Pizza Crust Salad

Background: I’m so sick of pizza. I mean, I eat it because it’s pizza. Sometimes I eat just the point because everyone knows that’s the best part. My kids don’t eat the crusts. A while back, I started making croutons out of them. Over time, I’ve developed this move designed to be built with lettuce and the healthiest pizza toppings.

  1. Get a pizza.
  2. Get some romaine lettuce.
  3. Use kitchen shears to cut the crusts off all the slices.
  4. Use the shears to cut the crusts into crustons.
  5. On a sheet tray, toss the crustons with a bit of oil and the “Parmesan” cheese packets that came with the pizza.
  6. Toast the crustons.
  7. While they are toasting, chop some romaine.
  8. Add your favorite vegetable pizza toppings. Mine are: Kalamata olives, banana peppers, red onions, & arugula.
  9. Throw in some halved grape tomatoes for the tomato component.
  10. Make a Wild Onion ranch dressing.
  11. Cool down the crustons, add them to the salad, and toss.

Why It Works

  1. When you have three kids, there’s always a pizza party and that means there’s always leftover crusts.
  2. You need a strong lettuce to stand up to this salad.
  3. Often I’ll do this before I serve the pizza so the crusts aren’t mangled by kid hands of varying cleanliness. Sometimes, I cut the bite marks off the discarded crusts and trust the heat of the oven to kill the germs.
  4. It’s a portmanteau.
  5. I don’t think this stuff is really Parmigiano Reggiano.
  6. I set my oven to 350 because it’s pretty forgiving at that temp. Air fryers also work (and do the job much faster).
  7. Keep using the kitchen shears. You should be able to do the whole salad with shears without even getting a cutting board dirty.
  8. Do they have to be vegetables? I don’t know. Are you going to feel better if you eat a pepperoni salad?
  9. Keep using those shears.
  10. I also added the Pickled Wild Meadow Garlic Bulblets the last time I did this. It was delicious.
  11. Tossing the whole sheet tray in the freezer will bring the temp down faster.

Mods:

  1. Consider adding anchovies someplace (perhaps to the dressing). I didn’t because the olives and peppers have plenty of salt.
  2. I considered ordering a pizza with mushrooms and olives on it, just so I could pick them off and throw them in the salad. I didn’t because then my kids wouldn’t eat the pizza. But I still think it’s worth a shot for free salad ingredients.
  3. Try an Italian dressing and throw some soft cheese (goat cheese or bleu cheese) in there.

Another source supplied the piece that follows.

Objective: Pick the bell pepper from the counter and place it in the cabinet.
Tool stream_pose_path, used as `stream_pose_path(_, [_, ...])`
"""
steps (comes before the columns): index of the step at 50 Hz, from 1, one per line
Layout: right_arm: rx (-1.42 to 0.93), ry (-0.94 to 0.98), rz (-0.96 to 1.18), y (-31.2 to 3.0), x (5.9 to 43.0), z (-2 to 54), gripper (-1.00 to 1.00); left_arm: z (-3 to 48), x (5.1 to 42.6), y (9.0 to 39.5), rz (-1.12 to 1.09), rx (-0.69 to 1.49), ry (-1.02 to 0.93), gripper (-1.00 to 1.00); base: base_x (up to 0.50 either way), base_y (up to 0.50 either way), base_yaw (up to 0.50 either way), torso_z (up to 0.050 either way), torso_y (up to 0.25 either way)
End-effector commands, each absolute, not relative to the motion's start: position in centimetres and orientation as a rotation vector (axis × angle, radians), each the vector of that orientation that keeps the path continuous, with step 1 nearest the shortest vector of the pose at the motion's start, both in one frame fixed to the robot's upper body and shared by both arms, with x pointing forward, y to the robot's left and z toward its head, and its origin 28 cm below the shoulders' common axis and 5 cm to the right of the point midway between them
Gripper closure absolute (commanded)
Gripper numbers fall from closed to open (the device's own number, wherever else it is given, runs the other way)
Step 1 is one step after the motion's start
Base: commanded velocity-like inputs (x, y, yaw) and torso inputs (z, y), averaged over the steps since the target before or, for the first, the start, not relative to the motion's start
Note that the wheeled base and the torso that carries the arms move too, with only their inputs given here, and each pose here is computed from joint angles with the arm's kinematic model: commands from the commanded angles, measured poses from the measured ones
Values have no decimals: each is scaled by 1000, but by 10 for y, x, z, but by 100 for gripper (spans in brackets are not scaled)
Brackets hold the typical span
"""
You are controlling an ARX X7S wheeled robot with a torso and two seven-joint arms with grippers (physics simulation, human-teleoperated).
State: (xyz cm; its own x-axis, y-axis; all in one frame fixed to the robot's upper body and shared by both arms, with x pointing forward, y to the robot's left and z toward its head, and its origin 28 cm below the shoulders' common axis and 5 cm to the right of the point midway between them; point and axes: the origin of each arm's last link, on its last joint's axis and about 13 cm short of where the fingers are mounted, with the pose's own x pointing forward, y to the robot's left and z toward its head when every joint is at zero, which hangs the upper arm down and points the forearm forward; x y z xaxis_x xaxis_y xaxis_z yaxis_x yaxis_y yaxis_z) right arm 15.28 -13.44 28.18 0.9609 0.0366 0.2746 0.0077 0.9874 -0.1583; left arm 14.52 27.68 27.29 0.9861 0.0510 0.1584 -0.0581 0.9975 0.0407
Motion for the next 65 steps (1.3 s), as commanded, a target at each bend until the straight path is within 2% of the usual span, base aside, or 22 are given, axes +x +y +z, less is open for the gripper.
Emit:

Leftover, Slightly Stale, Corn Chips

Background: I often find myself with a half a bag of leftover, slightly stale, corn chips. I also have mild-food-waste-trauma from a heavily tattooed sous chef yelling about P & L– and how his bonus was tied to the amount of food that was wasted in the kitchen–every time he saw someone waste food. I was also a poor graduate student for much of my life. So even if my chips are stale, I’m going to try to make something from them, just like I do with Three Day Old Bread. Here are my favorite moves.

  1. Make Migas, duh.
  2. Grind them up to use for a crispy coating for trout.
  3. Garnish chicken tortilla soup with them.
  4. Make a kind of non-Frito frito pie with chips on the bottom and chili and fixings on top.
  5. Use them to make a Panade for meatballs.
  6. Use them in a taco salad or southwestern chicken salad.
  7. Put them in Cauliflower Quesadillas.

Why It Works

  1. You can adjust the chip-to-egg-to-veg ratio based on what you have on hand.
  2. They are thicker than some other breading, so they are especially good at protecting thin fish that could overcook quickly.
  3. Add these just before eating.
  4. The old-school camping way to do this is to roll down the sides of the bag to make a kind of bowl-bag and then put the chili right in the bag with the chips. Top with sour cream, chives, and your favorite peppers.
  5. This is my favorite idea that I’ve not actually tried. I’ll keep you posted.
  6. My favorite version of a southwestern salad is romaine lettuce, charred corn, chilled black beans, chips, a few halved grape tomatoes, green onions or chives, and poblano ranch dressing.
  7. It adds a little extra crunch like putting potato chips on a sandwich.

Mods:

  1. Add leftover grilled shrimp to the southwestern salad under no. 6 above.
  2. Bread chicken cutlets instead of fish as in no. 2 above above.
  3. Imagine a version of meatballs that uses both leftover chips as a panade as in no. 5 above and the leftover salsa that came with the chips. Serve over rice.

Horsemint

Background: Yesterday, as I was considering taking the night off from blogging to mourn the end of Wild Onion season and make Pickled Wild Meadow Garlic Bulblets, I spotted the thing I’d been looking for since the Bastard Cabbage and Bluebonnets sprung up. It’s, without a doubt, my favorite flower. It’s sometimes, unappealingly, called Horsemint and sometimes, confusingly, called Lemon Beebalm (despite the fact that it’s different from both Bee Balm and Lemon Balm). Whatever you call it informally, it’s legit name is Monarda citriodora. Here’s what I do with it:

  1. Hunt for it with kids.
  2. Chew the flowers.
  3. Pick the leaves and use in recipes that call for oregano.
  4. Dry a year’s worth.

Why It Works

  1. It’s so distinct and beautiful that my kids love to find it for me and bring me bunches of it, showing off their plant ID skills. It’s also does really well in wide open spaces like the right-of-ways on roads.
  2. If you’ve ever taken real oregano oil for any ailment, you will know the flavor of the flowers. It’s strong and peppery. It helps calm and focus me, like Bee Balm is reported to do for some. I chew the flowers and tuck them in my lip and spit them out when they lose their flavor.
  3. The leaves can be used in salads or to flavor sausage.
  4. When the fresh stuff is gone, you can make a tea from the dried stuff that helps with sleep.

Mods:

  1. Use the dried flowers to infuse cocktails.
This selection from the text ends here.